RSS

2020-12-11: IAC Team Status Update

This week has been wild. Lots of community contributions, lots of releases, DSC updates, removing inappropriate language, Cloud CI progress, PDK 2.0, and more! Check out below for the details.

Community Contributions

We’d like to thank the following people in the Puppet Community for their contributions over this past week:

On Community Monday we processed 17 PRs (5 on tooling 12 on modules), releasing 6 modules, despite early vacations starting to eat into our availability. Next week we’ll see if we can go beyond PRs into the issues and tickets and start processing some of that backlog. Please swing by our office hours on Monday on Slack if you want to directly contact us about anything module related.

New Module / Gem Releases - Puppet 7 support

Our supported modules are now officially compatible with Puppet 7. We’re committed to rolling out the module releases as fast as we can, incorporating as many valuable changes as possible from the Community in to the releases too. Some modules pushed to the Forge so far, are:

Tales from the Intern

Disha’s week 15 was very busy too. Find out more information on her blog

DSC

This was a busy week for DSC! On Monday, we rebuilt everything on the forge (incrementing the last digit of all released versions by 1) to take advantage of some new improvements to the type generation (more on that below!)

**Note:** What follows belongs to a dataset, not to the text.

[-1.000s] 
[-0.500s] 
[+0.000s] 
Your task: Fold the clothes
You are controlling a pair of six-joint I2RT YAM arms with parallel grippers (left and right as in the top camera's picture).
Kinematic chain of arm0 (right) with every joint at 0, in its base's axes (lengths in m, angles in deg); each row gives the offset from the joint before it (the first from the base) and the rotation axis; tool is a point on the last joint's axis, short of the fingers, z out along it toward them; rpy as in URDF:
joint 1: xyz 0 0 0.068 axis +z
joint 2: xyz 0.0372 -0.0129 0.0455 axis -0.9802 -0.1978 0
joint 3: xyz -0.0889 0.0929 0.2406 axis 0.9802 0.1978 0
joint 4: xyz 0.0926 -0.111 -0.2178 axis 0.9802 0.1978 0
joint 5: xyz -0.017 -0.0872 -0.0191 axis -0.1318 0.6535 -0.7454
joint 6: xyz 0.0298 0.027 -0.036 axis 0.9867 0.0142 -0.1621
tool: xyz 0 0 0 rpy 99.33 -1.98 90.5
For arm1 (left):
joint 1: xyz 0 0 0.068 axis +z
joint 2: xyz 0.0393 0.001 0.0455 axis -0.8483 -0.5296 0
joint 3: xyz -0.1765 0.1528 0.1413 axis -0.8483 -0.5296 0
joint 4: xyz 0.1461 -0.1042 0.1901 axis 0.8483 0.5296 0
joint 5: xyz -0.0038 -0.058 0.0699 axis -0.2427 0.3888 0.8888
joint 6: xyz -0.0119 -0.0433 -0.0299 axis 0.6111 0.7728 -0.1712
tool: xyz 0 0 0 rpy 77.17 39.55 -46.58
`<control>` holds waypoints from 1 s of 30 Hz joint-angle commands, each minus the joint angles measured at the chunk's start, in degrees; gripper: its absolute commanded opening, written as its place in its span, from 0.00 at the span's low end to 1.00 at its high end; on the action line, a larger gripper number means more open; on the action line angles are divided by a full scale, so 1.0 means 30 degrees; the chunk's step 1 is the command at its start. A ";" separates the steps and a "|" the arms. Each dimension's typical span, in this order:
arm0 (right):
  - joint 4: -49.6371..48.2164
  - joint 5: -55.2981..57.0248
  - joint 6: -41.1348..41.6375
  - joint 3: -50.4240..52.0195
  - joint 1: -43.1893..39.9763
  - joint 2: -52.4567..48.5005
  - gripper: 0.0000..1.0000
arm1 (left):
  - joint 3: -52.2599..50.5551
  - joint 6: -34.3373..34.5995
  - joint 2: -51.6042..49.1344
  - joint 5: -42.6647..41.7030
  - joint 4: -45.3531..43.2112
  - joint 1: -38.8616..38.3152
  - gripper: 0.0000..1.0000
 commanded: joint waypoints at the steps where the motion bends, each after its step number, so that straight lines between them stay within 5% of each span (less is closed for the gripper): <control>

  • we have also started the process of backporting all prior-released versions of the PowerShell modules with DSC resources already found on the forge. Finally, we pushed out a quick bugfix to the base provider in puppetlabs-pwshlib, so be sure to update your pins to 0.6.2!

Changes to Puppetized DSC Resource Types

If you’d like to walk these changes more deeply, you can checkout our latest changelog entry. In short:

  • Cleaned up some generated documentation
  • Added handling for non-retrievable DSC Resource properties as parameters (no more flapping on specifying credentials or Force, etc)
  • Added handling for read-only properties so they show up in run reports
  • Collapsed the dsc_ensure and ensure keywords so you only need to specify dsc_ensure and then only if the DSC Resource is actually ensurable (fixing flapping and ensuring resources as absent!)
  • Fixed bug in type mapping for nested CIM Instances

Inappropriate Terminology

With everything else going on, we do not want to forget our effort to remove exclusive and inappropriate terminology from our code base. Here’s a snapshot of our current progress:

  • 31 modules updated
  • 4 in progress
  • 15 remaining

That’s 62% completed.

Content Cloud CI Project

The project really has been turning a corner. This week we onboarded a number of modules with no issues at all, including the first module of another team.

As part of our Honeycomb investment, I’ve published an enhancement to their buildevents tooling that will allow us to collect the entire stack of a nightly acceptance test run in one place. This goes from from the Github Actions job through the rake task, through the process rake starts, through the webservice call, through our provisioning backend, to the call to terraform applying. It also includes our rspec tests running in that job, through litmus and bolt into the newly provisioned machine.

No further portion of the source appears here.